Вот тебе на. Он пытается отвернуться, но Юри не даёт, обнимает ладонями лицо, хоть и почти не различает выражения из-за темноты и отсутствия очков.
– Ты не можешь контролировать это, и поэтому не можешь быть виноват. Ты не Эльза, Витя, – вроде бы очевидные вещи, но Виктор упрямо воротит нос. – Посмотри на меня. Это просто затянувшаяся акклиматизация.
– Если бы я не…
Это может продолжаться вечно. Виктор так же хорош в своем упрямстве, как Юри – в интерпретации фактов.
– Тихо, – говорит Юри и прижимается совсем близко, так, что их дыхание смешивается. – Я очень сильно тебя люблю, и ты делаешь мою жизнь лучше. Если ради тебя мне придётся мёрзнуть – это неприятно, но терпимо. И ты в этом не виноват.
– Я тоже очень сильно тебя люблю, – довольно шепчет Виктор и гладит его по пояснице.
Юри закрывает глаза и выравнивает дыхание – надо уснуть до того, как этот замечательный человек остынет и станет обратно ледяной глыбой.
С утра его будят солнечный свет и холодные ноги. На автомате Юри зажимает их своими, потирает, чтобы согрелись хоть немного, и пытается открыть глаза нормально, а не с разными интервалами.
– Хочешь хохму? – спрашивает Виктор на ухо. Вопрос риторический, конечно, поэтому Юри выдаёт невнятное «мммгхм» и продолжает разморозку. – Синоптики обещают самое холодное лето за последние тридцать лет.
– А теперь скажи что-нибудь хорошее.
– Ты всё ещё выглядишь очаровательно по утрам.

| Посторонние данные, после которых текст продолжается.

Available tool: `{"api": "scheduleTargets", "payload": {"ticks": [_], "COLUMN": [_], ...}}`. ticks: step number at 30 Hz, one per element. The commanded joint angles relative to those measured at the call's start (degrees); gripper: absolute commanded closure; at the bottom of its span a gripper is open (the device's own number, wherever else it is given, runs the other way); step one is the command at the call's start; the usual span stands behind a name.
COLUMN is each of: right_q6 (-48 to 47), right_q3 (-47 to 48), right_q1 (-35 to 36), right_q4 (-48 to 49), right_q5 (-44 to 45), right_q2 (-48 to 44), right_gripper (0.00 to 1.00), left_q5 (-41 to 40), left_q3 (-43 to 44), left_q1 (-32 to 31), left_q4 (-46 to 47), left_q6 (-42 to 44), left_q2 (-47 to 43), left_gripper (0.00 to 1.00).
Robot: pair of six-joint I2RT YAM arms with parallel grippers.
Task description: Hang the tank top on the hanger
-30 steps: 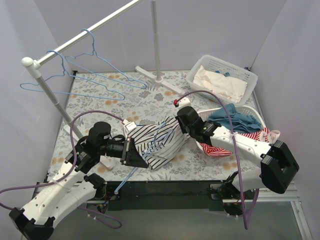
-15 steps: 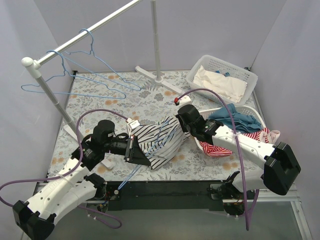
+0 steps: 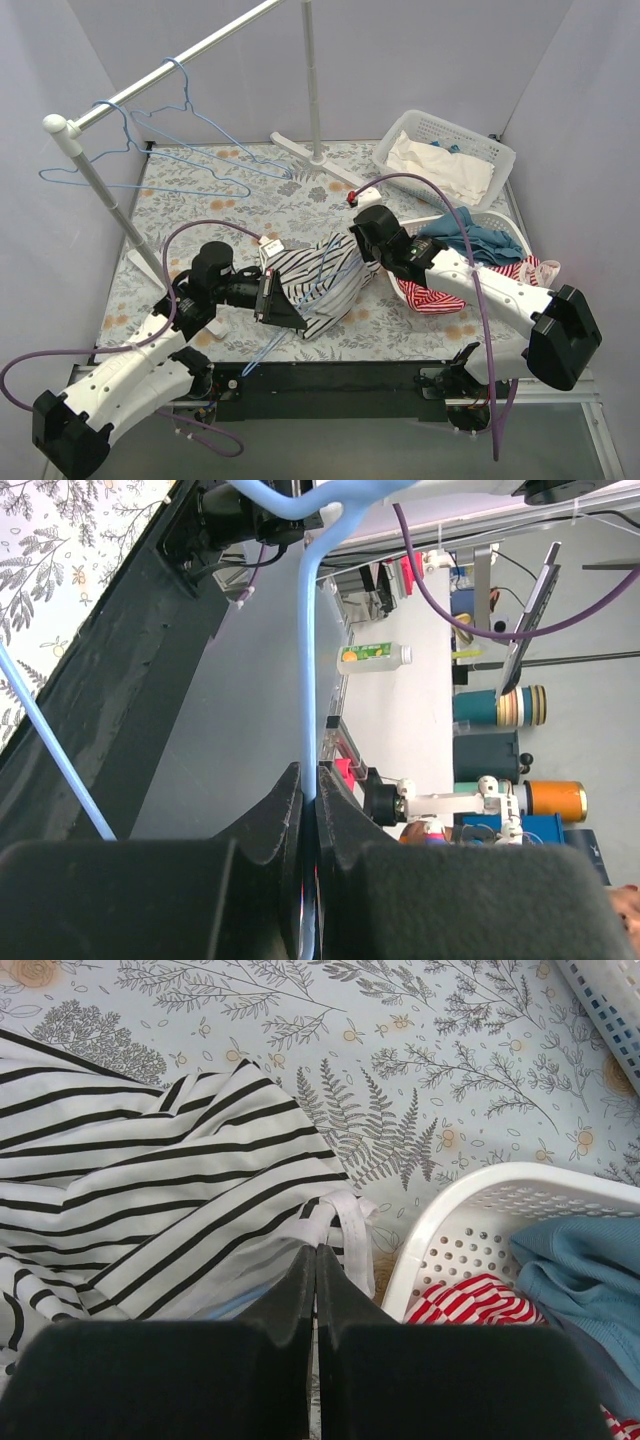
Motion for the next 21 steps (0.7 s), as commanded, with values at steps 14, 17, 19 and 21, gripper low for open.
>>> {"api": "scheduleTargets", "payload": {"ticks": [14, 17, 19, 21], "right_q6": [4.3, 4.8, 4.9, 5.0], "right_q3": [1.9, 1.6, 1.4, 1.0], "right_q1": [0.2, 0.2, 0.2, 0.2], "right_q4": [-1.1, -1.1, -0.8, -0.5], "right_q5": [-6.2, -7.8, -9.0, -9.9], "right_q2": [-10.7, -12.1, -12.9, -13.7], "right_gripper": [0.99, 0.99, 0.99, 0.99], "left_q5": [1.0, 0.7, 0.0, -0.4], "left_q3": [-10.2, -12.1, -12.8, -14.0], "left_q1": [-0.3, -0.3, -0.3, -0.3], "left_q4": [39.0, 47.7, 52.0, 57.0], "left_q6": [-9.9, -12.8, -13.6, -15.2], "left_q2": [7.3, 9.0, 10.4, 11.4], "left_gripper": [1.00, 1.00, 1.00, 1.00]}}
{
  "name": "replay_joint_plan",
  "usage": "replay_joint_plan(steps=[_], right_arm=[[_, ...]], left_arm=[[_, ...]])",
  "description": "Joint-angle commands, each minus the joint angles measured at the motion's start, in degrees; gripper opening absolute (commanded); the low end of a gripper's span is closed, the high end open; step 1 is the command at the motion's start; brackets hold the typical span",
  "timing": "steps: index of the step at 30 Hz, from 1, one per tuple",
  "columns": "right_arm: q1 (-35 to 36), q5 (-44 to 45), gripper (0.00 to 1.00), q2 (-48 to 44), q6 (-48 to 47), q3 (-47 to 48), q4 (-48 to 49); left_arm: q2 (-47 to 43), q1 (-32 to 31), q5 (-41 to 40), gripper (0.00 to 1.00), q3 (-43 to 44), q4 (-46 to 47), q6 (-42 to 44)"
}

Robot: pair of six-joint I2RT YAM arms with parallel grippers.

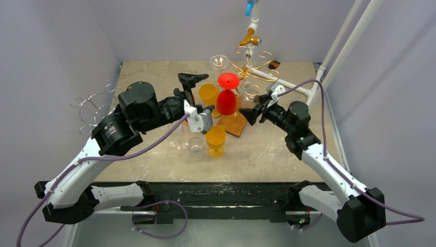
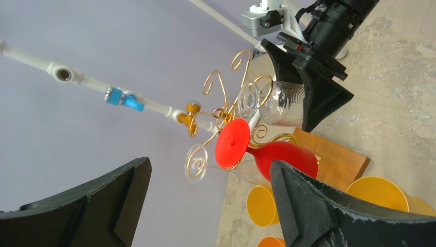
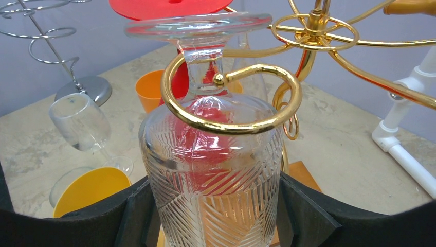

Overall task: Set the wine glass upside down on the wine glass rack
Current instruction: Turn the wine glass upside down at the wine rack.

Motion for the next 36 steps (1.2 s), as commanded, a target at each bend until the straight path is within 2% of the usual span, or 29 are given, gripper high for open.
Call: replay_joint_plan(steps=[1, 14, 23, 36], right_arm=[[-0.1, 0.5, 0.16, -2.3, -1.4, -1.6, 12.6], [-0.1, 0.3, 0.18, -2.5, -0.8, -6.0, 23.0], [-0.1, -0.9, 0.18, -1.2, 0.7, -7.8, 26.7], [-0.1, 3.5, 0.17, -0.7, 5.8, -13.3, 35.4]], left_arm=[[-0.4, -0.1, -1.8, 0.93, 0.0, 1.4, -1.5], [0.5, -0.1, -1.6, 0.93, 0.2, 1.8, -1.3], [1.1, -0.1, -1.7, 0.93, 0.1, 2.0, -1.1], [1.6, -0.1, -1.9, 0.93, 0.3, 2.2, -0.8]])
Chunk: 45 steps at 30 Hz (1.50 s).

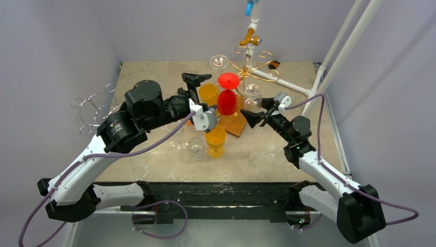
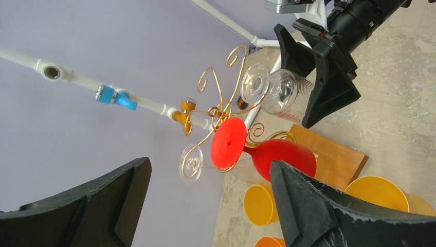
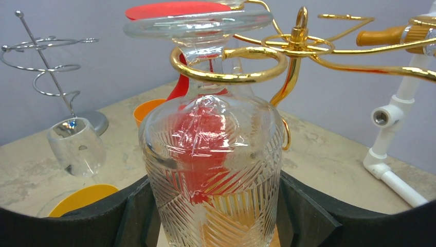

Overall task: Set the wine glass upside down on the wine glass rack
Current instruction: Turn the wine glass upside down at the wine rack.

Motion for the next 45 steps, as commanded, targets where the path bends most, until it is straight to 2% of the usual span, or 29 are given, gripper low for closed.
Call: replay_joint_plan(steps=[1, 15, 17, 18, 23, 25, 32, 36, 37, 45], right_arm=[[-0.1, 2.3, 0.17, 0.1, 2.5, -0.6, 10.1], [-0.1, 5.8, 0.24, 1.9, 4.9, -1.2, 10.5], [-0.1, 6.5, 0.32, 2.2, 6.0, -1.2, 10.3], [-0.1, 7.2, 0.39, 2.3, 6.4, -1.4, 10.1], [-0.1, 12.1, 0.63, 1.7, 7.0, -1.9, 8.7], [-0.1, 12.5, 0.75, 0.9, 6.9, -2.1, 8.1], [-0.1, 12.1, 0.82, -1.8, 5.4, -0.9, 3.7], [-0.1, 11.5, 0.91, -2.5, 4.9, -1.1, 2.5], [-0.1, 11.5, 0.98, -2.5, 5.0, -1.2, 2.3], [-0.1, 12.3, 0.99, -5.6, 5.3, -0.8, -2.9]], left_arm=[[0.0, -0.1, -1.5, 0.93, 0.4, 2.0, -0.9], [0.1, -0.1, -1.4, 0.94, 0.4, 1.7, -0.3], [0.1, -0.1, -1.4, 0.94, 0.4, 1.7, -0.3], [0.2, -0.1, -1.4, 0.94, 0.6, 1.6, -0.3], [0.9, -0.1, -1.6, 0.94, 1.8, 0.1, -0.4], [1.0, -0.1, -1.5, 0.94, 1.8, 0.1, -0.5], [1.8, -0.2, -1.5, 0.94, 2.9, -0.4, -1.8], [2.2, -0.1, -1.5, 0.94, 3.6, -0.7, -2.2], [2.2, -0.1, -1.5, 0.94, 3.8, -0.8, -2.3], [2.6, -0.1, -1.8, 0.94, 4.5, -0.9, -3.3]])
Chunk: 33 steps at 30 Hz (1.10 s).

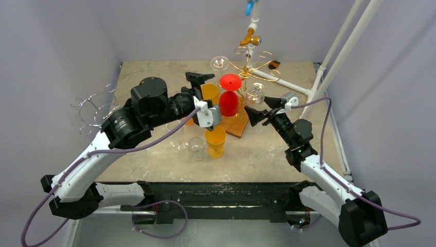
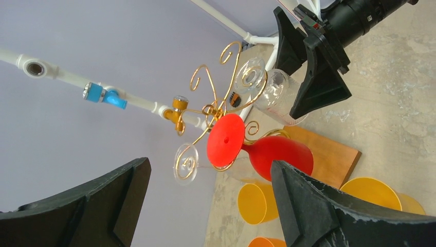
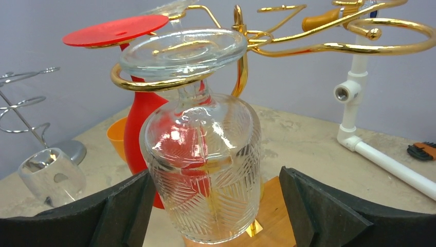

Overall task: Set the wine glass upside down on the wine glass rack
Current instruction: Turn the wine glass upside down at the wine rack, then adjust the wine rack at the center of the board.

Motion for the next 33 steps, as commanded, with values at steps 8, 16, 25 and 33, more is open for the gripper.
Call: replay_joint_plan(steps=[8, 16, 25, 33], right_arm=[[-0.1, 6.4, 0.99, -16.3, 5.0, 6.5, -25.7], [-0.1, 19.9, 0.99, -12.9, 9.0, 33.3, -67.7], [-0.1, 26.5, 0.99, 1.5, 10.9, 58.4, -82.0], [-0.1, 25.0, 0.89, 4.2, 10.8, 61.7, -80.6]], left_arm=[[8.6, -0.1, -4.8, 0.94, 13.5, -5.8, -20.6], [13.3, 2.0, -7.9, 0.77, 17.6, -7.9, -26.4], [20.0, 5.2, -10.0, 0.95, 25.4, -11.9, -30.6], [26.3, 9.6, -11.3, 1.00, 34.4, -12.7, -35.3]])
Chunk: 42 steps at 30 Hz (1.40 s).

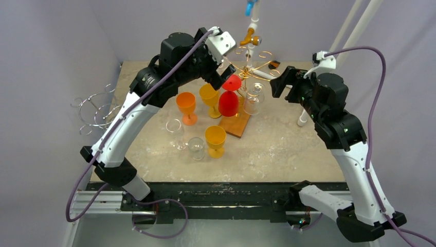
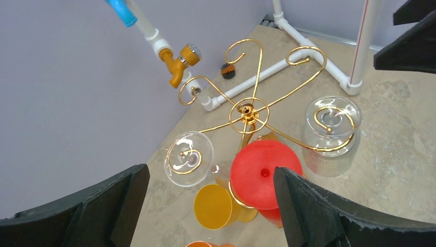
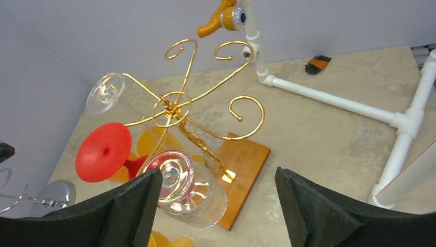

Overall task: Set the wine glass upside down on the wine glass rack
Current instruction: Adjust the wine rack at the center of the board.

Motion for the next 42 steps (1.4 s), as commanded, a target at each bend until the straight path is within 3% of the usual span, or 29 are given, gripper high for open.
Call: replay_joint_plan(steps=[1, 6, 8, 19, 22, 27, 33, 39, 42], right_arm=[[-0.1, 3.7, 0.82, 1.8, 1.4, 4.8, -1.9], [-0.1, 7.5, 0.61, 5.2, 2.0, 7.4, -0.1], [-0.1, 8.6, 0.58, 7.3, 2.2, 8.3, 0.2], [-1.4, 9.7, 0.57, 18.0, 1.7, 13.1, 2.1], [-1.8, 9.7, 0.56, 19.1, 1.7, 12.5, 3.0], [-3.8, 9.0, 0.54, 19.1, 1.0, 10.5, 4.5], [-5.5, 7.0, 0.52, 19.0, 0.3, 8.9, 5.2], [-6.6, 4.8, 0.52, 17.6, 0.7, 4.9, 7.0], [-7.1, 2.9, 0.53, 17.0, 1.1, 3.9, 7.3]], left_arm=[[1.3, 1.1, -3.7, 1.00, 3.2, -1.4, -4.8], [3.2, 1.2, -4.6, 1.00, 3.1, 1.5, -6.3], [3.8, 1.3, -6.6, 1.00, 2.8, 3.1, -7.9], [4.1, 1.3, -4.6, 0.99, -2.2, 9.3, -6.4], [4.1, 1.3, -3.2, 0.92, -4.1, 11.3, -4.4], [3.9, 1.3, -0.3, 0.71, -7.3, 13.2, -5.9], [4.6, 1.3, 2.3, 0.61, -7.2, 15.2, -7.5], [6.5, 1.2, 3.2, 0.59, -5.1, 16.1, -8.8], [6.9, 1.3, 2.9, 0.65, -5.0, 16.9, -9.3]])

Юри понятия не имеет, почему это считается за «хорошее» – сам-то он себя по утрам не видит, но Виктор заразительно улыбается, поэтому сомнения откладываются.
Постепенно он догревает ноги Виктора до приемлимой температуры, нежится несколько минут в тепле, а затем резко встаёт и, запахиваясь одеялом, идёт на кухню ставить чайник.
Идущий сзади Виктор поёт о том, что холод всегда был ему по душе.